Classic Album: R.E.M. – Document


Like many R.E.M. fans here in the UK, it wasn’t until the early 90s that I first became aware of them through hit singles like “Shiny Happy People”, “Losing My Religion” and “Everybody Hurts”. As a result of this, I am most familiar with the albums from their period signed to Warner Brothers Records. Sure, I sought out a copy of Murmur, just like popular opinion dictated I should, but I just didn’t connect with it in the way that I had been told I would. Call me weird, but I like lyrics I can hear.

Document was R.E.M.s last album before they signed to Warner Brothers, and is probably their most riff heavy album until 1994’s unloved Monster, and the point where it is generally agreed that Michael Stipe had abandoned his mumbled delivery for actual singing. Peter Buck’s guitar grunts, and the now well drilled rhythm section of Bill Berry and Mike Mills provide a reassuring amount of heft to proceedings. Document is the sound of a band brimming with the confidence of an act who know that they are the very best in the world at what they do.

As well regarded as the first half of R.E.M.s career is, Document is home to most of my favourite songs of theirs from their I.R.S. Records years.
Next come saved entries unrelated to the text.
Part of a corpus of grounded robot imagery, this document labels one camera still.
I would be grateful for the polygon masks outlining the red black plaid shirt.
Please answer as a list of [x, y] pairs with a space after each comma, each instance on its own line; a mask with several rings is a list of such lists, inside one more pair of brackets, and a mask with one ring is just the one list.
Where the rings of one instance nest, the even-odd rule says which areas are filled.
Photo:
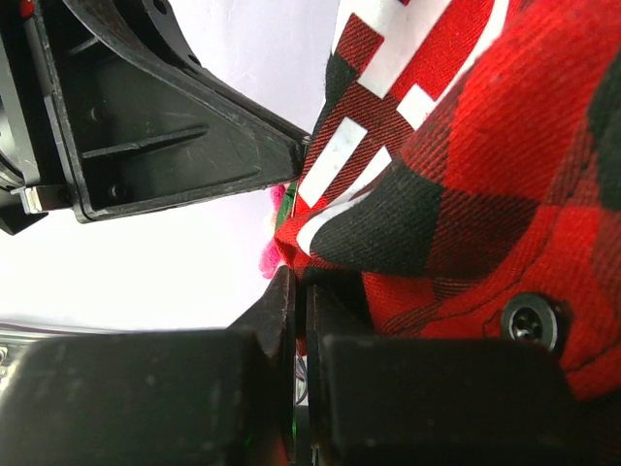
[[546, 342], [620, 461], [620, 5], [343, 1], [296, 202], [304, 282], [384, 335]]

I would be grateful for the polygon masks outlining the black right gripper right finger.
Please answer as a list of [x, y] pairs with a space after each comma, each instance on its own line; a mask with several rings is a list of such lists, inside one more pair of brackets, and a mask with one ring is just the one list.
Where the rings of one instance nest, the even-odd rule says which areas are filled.
[[307, 292], [310, 414], [324, 465], [589, 465], [562, 370], [507, 340], [374, 334], [338, 291]]

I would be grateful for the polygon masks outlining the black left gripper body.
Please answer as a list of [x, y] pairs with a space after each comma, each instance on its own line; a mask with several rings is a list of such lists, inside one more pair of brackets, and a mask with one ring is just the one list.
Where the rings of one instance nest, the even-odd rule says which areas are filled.
[[64, 1], [1, 3], [1, 231], [14, 236], [78, 205], [58, 108], [59, 56], [52, 39], [71, 25]]

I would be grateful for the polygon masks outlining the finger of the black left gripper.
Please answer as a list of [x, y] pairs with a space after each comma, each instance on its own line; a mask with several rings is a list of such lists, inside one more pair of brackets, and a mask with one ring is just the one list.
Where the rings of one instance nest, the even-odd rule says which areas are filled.
[[81, 222], [301, 174], [307, 132], [205, 69], [166, 1], [45, 1], [41, 50], [51, 128]]

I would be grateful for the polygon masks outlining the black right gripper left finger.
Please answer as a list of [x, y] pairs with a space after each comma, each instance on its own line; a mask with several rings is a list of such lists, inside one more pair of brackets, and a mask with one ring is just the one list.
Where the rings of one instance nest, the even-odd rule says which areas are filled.
[[5, 465], [288, 465], [296, 280], [224, 329], [1, 328]]

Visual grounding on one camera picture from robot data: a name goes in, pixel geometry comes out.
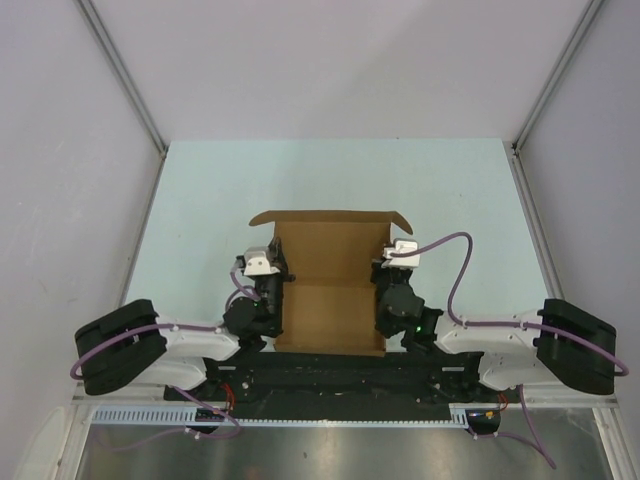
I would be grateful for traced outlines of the brown cardboard box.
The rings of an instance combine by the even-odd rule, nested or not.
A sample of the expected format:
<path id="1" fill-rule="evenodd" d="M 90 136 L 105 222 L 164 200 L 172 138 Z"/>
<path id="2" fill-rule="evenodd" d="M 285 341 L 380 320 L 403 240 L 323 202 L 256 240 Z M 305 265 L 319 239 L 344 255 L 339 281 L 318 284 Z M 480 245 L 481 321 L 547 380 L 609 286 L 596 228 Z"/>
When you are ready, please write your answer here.
<path id="1" fill-rule="evenodd" d="M 270 223 L 295 276 L 284 284 L 283 333 L 274 350 L 384 356 L 371 264 L 391 243 L 394 226 L 413 234 L 406 218 L 396 211 L 268 210 L 249 221 Z"/>

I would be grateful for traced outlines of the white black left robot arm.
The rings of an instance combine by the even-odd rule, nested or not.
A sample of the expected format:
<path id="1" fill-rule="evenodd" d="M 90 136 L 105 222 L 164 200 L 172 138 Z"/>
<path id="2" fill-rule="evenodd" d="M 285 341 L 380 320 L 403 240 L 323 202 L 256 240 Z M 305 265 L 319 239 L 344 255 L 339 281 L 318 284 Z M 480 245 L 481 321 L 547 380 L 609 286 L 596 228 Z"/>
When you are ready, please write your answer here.
<path id="1" fill-rule="evenodd" d="M 202 400 L 214 397 L 221 376 L 206 364 L 260 352 L 280 336 L 284 285 L 295 279 L 278 237 L 238 256 L 230 277 L 235 290 L 219 321 L 184 323 L 138 299 L 80 327 L 71 378 L 90 396 L 141 383 L 190 391 Z"/>

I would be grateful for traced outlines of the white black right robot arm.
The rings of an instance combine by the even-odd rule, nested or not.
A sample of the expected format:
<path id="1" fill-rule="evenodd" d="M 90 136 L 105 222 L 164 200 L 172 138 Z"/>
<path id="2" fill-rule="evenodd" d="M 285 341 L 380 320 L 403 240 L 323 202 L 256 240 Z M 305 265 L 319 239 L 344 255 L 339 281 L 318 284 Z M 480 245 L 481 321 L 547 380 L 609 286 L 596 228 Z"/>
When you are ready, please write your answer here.
<path id="1" fill-rule="evenodd" d="M 375 328 L 385 338 L 400 335 L 411 353 L 478 356 L 477 367 L 461 376 L 469 399 L 484 401 L 495 391 L 554 380 L 586 394 L 613 394 L 622 369 L 614 362 L 612 325 L 562 299 L 547 299 L 541 309 L 523 314 L 455 321 L 426 305 L 411 275 L 390 261 L 372 262 Z"/>

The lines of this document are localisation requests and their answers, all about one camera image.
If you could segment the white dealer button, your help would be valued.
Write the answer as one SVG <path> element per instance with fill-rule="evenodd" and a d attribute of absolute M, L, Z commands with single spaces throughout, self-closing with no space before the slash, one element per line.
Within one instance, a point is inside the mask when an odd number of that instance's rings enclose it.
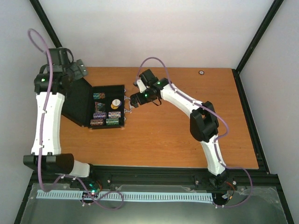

You just can’t argue with an album that features tunes like “Finest Worksong”, “Strange”, “It’s the End of the World as We Know It” and “The One I Love”, particularly the sequence of the latter trio in the middle of Document, as they just represent everything great about R.E.M. as pop musicians. Sure, they’d have to move to Warner Brothers to enjoy the big hits, but Document captures something truly elemental, before they had access to the deep pockets of a major record label.

True, such is the brilliance of the sequence of “Strange”, “It’s the End of the World as We Know It” and “The One I Love”, that the rest of Document struggles to match their heights, but the remainder of the album certainly isn’t filler. Document finds R.E.M. slowly coming to the realisation that they could be monumentally successful if they weren’t careful. Perhaps this is the reason hat there is something reassuringly off kilter about “Fireplace”, even with the skronking saxophone that sounds just that little bit out of place.

Released at a time when rock music still didn’t know what it wanted to be when it grew up, Document provides an alt-rock manifesto that R.E.M. wouldn’t adhere to themselves, but nevertheless provided a blueprint for countless acts to follow years later. An energised, intelligent, well balanced alt-rock album, the likes of which Mills, Buck and Stipe simply forgot how to make following the departure of Berry from the drum stool, Document is among R.E.M.s very best albums, and deserves to be celebrated as such.